Measure Y, the Control Traffic Congestion Initiative in El Dorado County, also passed in 1988. In 2008, it was amended and extended 10 years. The purpose of Measure Y is to mitigate traffic impacts of new development. The schedule of traffic mitigation impact fees was revised on April 3, 2012. El Dorado County’s portion of the connector, including the Silva Valley Interchange, is in TIM Zone 8. The impact fee for a single-family home in Zone 8 is $28,140.
Zlotkowski said construction is scheduled to be done in two steps. The first will be a “backbone” roadway improvement of four lanes. He gave a timeline of 2018-22 for completion of that portion. The second step will include interchanges and sections that call for six lanes.
Other projects that will be incorporated into the connector are proceeding independently, said Zlotkowski, citing the work that Sacramento County is doing to straighten the two 90-degree turns on White Rock Road nicknamed the dog leg. The city of Elk Grove is in the process of improving a section of Kammerer Road.

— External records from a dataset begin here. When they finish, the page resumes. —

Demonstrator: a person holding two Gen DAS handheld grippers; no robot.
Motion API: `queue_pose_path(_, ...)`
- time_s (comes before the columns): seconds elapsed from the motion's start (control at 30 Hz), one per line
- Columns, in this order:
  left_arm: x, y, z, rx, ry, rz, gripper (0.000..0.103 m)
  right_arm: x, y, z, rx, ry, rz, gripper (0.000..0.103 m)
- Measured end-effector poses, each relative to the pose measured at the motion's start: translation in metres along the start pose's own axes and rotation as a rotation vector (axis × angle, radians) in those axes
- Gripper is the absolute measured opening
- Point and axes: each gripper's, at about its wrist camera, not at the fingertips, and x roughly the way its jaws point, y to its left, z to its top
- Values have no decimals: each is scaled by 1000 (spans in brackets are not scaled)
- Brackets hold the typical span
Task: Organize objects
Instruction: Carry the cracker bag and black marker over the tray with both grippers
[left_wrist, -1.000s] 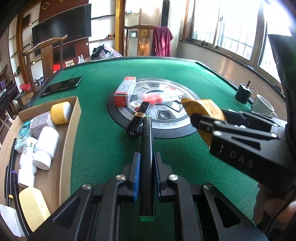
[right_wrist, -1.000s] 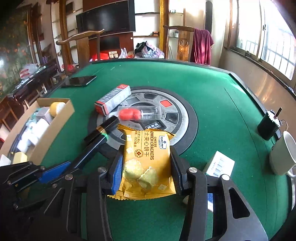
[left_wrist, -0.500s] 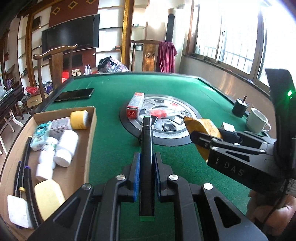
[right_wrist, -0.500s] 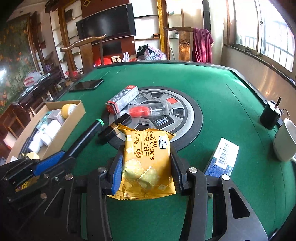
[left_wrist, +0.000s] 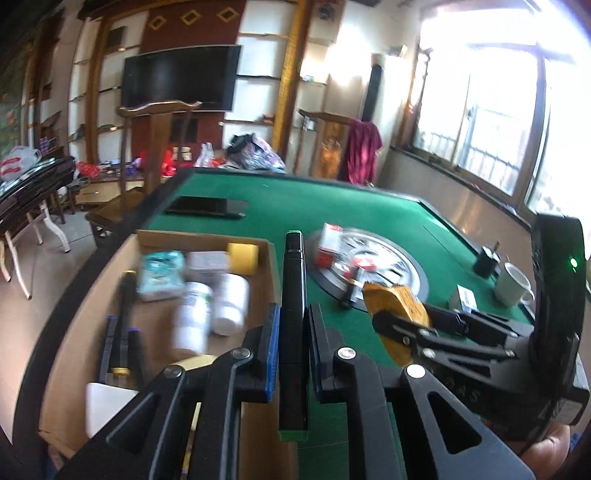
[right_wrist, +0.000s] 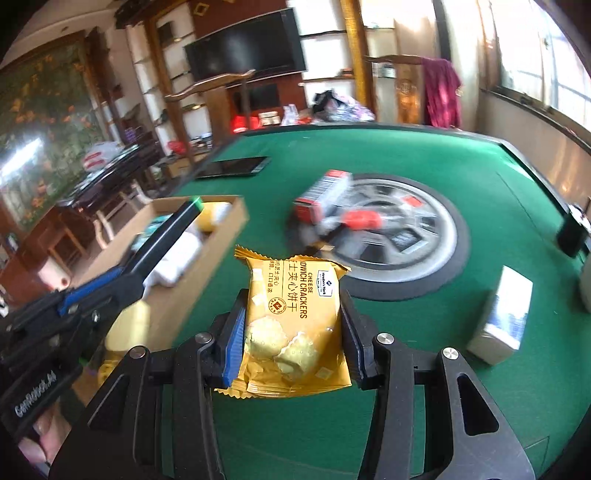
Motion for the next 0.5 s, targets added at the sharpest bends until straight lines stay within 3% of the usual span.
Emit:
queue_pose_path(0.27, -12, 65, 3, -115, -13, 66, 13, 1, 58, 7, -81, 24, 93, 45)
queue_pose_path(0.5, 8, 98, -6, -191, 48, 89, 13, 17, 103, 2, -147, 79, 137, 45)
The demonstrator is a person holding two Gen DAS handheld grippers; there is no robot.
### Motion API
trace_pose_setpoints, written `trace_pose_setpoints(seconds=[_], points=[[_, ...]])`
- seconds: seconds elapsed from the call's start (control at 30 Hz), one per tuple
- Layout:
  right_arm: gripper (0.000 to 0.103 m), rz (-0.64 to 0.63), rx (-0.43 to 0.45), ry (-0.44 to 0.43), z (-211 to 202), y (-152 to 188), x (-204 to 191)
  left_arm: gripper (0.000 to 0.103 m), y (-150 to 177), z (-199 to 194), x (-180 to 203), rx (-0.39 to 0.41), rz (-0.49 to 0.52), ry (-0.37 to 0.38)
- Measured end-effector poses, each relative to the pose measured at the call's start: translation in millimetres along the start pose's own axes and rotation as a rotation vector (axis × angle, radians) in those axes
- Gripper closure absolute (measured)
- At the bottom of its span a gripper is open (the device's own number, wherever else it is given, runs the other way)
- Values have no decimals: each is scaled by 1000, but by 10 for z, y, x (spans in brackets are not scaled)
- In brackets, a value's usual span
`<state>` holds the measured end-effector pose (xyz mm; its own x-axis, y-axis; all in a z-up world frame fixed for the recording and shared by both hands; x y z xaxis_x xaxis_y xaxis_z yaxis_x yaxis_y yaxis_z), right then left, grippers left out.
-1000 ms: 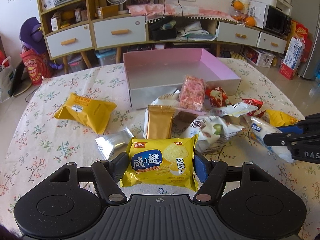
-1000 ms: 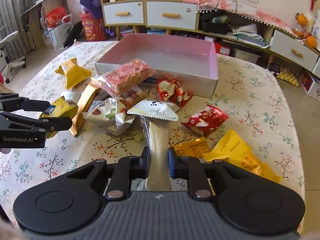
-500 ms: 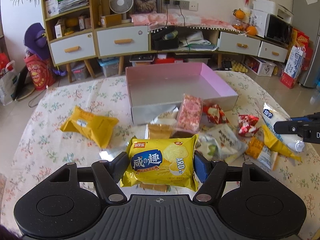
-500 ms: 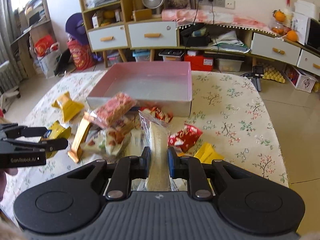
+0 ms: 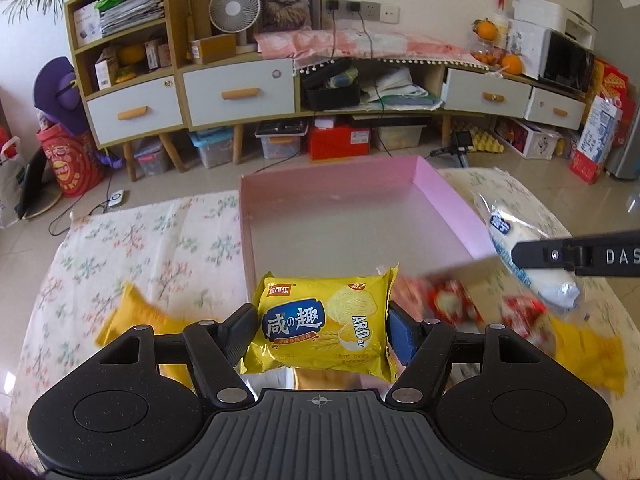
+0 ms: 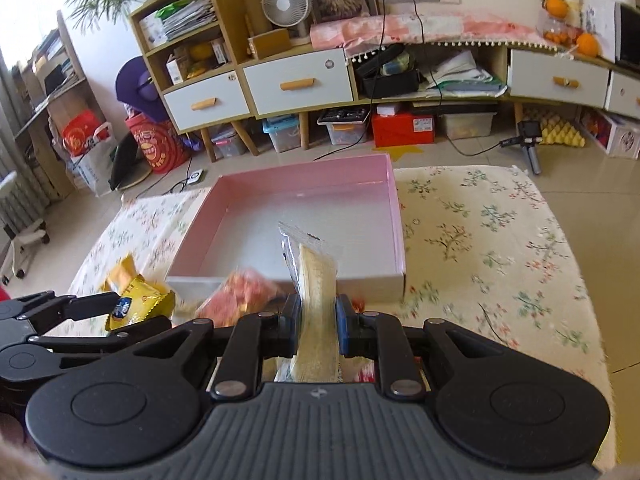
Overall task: Organize snacks
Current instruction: 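Carry the yellow pack with the left tool while the right tool carries the pastry bar over the pink box, then open the left tool over the box while the right tool releases the pastry bar inside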
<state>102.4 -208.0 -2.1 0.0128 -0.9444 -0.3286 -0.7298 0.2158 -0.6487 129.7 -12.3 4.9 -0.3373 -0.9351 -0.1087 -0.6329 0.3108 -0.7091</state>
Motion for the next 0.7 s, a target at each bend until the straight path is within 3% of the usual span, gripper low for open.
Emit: trace_pose_setpoints(seconds=[0.27,0.7], points=[[87,35,15,-13,392,-230,108,35,-270,520,-72,-2,18,-4],[87,43,22,-30,715,-378,159,34,-336,1075,29,-29,57,-12]])
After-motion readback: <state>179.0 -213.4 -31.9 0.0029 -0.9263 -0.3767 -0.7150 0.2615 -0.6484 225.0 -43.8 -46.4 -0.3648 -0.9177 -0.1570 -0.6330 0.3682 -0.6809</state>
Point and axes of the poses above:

The Plan of Finance outlines the financial components and timing of the project. Land use authority will remain with the jurisdictions. It will be updated annually to reflect changes in anticipated funding, financing sources and opportunities, and actual project-related revenues and expenditures, beginning in July 2013.
The Plan of Finance does not commit the members to finance the project. “We all recognize that these are living documents,” said Zlotkowski. Starsky said, “There will be changes in the entire area that will change the project.”
The project’s Design Guidelines and the Plan of Finance need to be included in each member jurisdiction’s General Plan. The Plan of Finance calls for a Reciprocal Use and Funding Agreement to be negotiated with each jurisdiction. The agreements may change over time as the needs of the region change.
Chairman Sander said to be successful at receiving federal funds, cities and counties have to be innovative and cooperate with their neighbors.
The next meeting of the Connector JPA will be held on Friday, April 12, beginning at 8:30 a.m., at the Rancho Cordova City Hall.